The Department of National Defence is investigating its handling of sexual assault complaints involving a convicted former medical technician who is facing 31 new charges, The Canadian Press has learned.
Complaints involving James Wilks were mishandled, says a lawyer for one of his victims who is suing the former medical technician and the military.
Phillip Millar, who says he is also representing several other women who have come forward to file claims against Wilks, alleges his chain of command knew of complaints against him but did little to act on them.
"People have come forward indicating they reported issues that went unheard and unactioned," Millar said in an interview from his law office in London, Ont.
"When was the first time a complaint was made internally about this guy and what did they do about it? I think that's going to be their big problem is that there were previous complaints that weren't followed up on."
A spokeswoman with the Canadian Forces National Investigation Service would only say it started looking into the matter last month "to determine if appropriate action was taken by the chain of command of ... James Wilks when staff was made aware of his actions in the workplace."
Those actions became the focus of a court martial in 2011 involving the allegations of three women. Wilks, a petty officer second class who is now retired, was found guilty of one count of sexual assault, four counts of breach of trust and was sentenced to nine months in jail.
Statements of defence have not been filed in the civil lawsuit and Wilks could not be reached for comment. The statement of claim contains allegations not proven in court.
Wilks, who was 51 when convicted in 2011, was conducting examinations at recruiting centres in Ontario. The investigation service says complainants alleged Wilks performed inappropriate medical exams between 2002 and 2009.
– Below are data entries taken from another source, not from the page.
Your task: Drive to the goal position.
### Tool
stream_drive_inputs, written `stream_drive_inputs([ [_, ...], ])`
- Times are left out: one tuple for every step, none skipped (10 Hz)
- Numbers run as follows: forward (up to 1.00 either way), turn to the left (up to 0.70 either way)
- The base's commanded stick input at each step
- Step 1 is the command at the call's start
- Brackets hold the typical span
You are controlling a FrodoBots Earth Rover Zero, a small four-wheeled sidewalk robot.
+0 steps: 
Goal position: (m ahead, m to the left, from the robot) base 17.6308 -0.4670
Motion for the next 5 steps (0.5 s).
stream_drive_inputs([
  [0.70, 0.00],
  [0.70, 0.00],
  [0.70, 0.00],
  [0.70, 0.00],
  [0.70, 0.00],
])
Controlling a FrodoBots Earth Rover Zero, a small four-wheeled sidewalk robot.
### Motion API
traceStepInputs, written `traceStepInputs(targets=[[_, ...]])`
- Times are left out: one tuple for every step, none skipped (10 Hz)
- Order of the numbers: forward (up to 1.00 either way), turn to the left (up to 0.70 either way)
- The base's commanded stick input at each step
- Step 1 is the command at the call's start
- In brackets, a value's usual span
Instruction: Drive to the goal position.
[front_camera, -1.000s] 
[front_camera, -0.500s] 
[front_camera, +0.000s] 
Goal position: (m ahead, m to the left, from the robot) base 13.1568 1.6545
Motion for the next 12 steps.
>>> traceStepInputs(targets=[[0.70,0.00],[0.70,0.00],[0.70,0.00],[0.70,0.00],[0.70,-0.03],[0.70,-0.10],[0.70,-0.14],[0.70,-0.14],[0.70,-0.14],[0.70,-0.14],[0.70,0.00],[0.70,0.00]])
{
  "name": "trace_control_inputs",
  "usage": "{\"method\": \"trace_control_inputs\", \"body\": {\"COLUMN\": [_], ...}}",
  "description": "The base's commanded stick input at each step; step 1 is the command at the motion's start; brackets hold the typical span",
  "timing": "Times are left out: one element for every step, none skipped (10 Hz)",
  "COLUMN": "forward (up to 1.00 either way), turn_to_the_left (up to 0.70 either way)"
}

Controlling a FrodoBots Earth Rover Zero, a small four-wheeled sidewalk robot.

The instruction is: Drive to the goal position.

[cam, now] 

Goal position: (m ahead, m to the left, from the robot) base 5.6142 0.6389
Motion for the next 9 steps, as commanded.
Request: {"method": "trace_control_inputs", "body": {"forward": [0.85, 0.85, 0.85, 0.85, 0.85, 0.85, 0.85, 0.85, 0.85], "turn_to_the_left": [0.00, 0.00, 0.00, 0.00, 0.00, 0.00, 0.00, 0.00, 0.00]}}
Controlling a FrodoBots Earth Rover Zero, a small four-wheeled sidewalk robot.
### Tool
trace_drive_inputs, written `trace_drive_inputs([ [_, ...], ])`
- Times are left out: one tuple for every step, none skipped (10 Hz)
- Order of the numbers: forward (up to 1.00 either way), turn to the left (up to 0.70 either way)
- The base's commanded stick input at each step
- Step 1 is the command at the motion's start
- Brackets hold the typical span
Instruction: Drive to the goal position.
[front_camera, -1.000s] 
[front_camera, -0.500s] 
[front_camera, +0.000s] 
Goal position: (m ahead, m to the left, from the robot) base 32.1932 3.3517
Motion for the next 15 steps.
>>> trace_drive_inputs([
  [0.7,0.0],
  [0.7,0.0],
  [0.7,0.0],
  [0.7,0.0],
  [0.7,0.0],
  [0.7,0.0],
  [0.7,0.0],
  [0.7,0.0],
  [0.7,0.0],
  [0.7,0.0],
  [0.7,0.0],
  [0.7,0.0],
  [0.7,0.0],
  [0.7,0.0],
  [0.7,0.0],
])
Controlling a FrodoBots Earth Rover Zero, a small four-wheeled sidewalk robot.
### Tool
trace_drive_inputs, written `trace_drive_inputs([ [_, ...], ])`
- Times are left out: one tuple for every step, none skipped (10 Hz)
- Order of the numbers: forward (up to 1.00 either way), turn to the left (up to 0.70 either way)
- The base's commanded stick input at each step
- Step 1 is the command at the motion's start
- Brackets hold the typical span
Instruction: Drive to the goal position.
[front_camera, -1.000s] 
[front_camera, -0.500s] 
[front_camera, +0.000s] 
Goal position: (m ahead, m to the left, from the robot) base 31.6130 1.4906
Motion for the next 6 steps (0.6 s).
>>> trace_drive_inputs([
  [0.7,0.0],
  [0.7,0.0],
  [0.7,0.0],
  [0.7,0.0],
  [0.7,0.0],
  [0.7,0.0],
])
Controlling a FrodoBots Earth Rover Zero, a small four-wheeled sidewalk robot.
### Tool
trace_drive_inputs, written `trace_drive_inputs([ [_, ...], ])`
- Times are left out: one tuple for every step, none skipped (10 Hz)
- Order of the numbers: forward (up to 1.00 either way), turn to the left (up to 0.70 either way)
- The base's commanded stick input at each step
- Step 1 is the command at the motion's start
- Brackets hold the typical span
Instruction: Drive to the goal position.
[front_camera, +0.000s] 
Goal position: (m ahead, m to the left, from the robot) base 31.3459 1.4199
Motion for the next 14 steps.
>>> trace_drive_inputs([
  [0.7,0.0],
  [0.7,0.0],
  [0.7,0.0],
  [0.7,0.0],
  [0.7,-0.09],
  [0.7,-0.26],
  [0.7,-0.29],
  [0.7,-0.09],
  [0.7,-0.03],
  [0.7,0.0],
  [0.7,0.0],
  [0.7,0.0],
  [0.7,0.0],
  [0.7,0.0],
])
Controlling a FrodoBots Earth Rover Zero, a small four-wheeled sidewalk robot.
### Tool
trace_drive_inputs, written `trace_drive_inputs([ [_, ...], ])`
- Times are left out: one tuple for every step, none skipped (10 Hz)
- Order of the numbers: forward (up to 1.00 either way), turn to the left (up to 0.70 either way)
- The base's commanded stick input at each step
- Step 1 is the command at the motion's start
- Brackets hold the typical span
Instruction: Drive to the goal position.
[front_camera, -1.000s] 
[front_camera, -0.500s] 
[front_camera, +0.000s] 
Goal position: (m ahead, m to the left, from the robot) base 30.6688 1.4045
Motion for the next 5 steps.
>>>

In a civil lawsuit filed against him in the Ontario Superior Court of Justice, it is alleged by a recruit referred to as R.W. in court documents that Wilks touched her breasts and pressed his groin against her when she was 17.
Wilks was found not guilty of sexual assault in the court martial case involving R.W., who cannot be named under a military judge's order. He was found guilty of breach of trust for "conducting an enrolment medical examination on Miss R.W. in a manner contrary to Canadian Forces Health Services Group policies and procedures."
Other alleged victims spoke out after the Military Police made a public appeal for them to step forward.
The new charges against Wilks were laid last year and he is now facing 12 counts of sexual assault and 19 counts of breach of trust under the National Defence Act and the Criminal Code. The charges have not been proven and a date has not been set for his court martial.
The complaints involving Wilks are among several cases that expose a much broader issue of sexual assault in the military, says JoAnne Brooks, director of the Women's Sexual Assault Centre of Renfrew County, which is about a 20-minute drive from CFB Petawawa in Ontario.
Brooks said too many women in the military refuse to file official complaints of sexual assault because of the explicit power dynamic between ranks.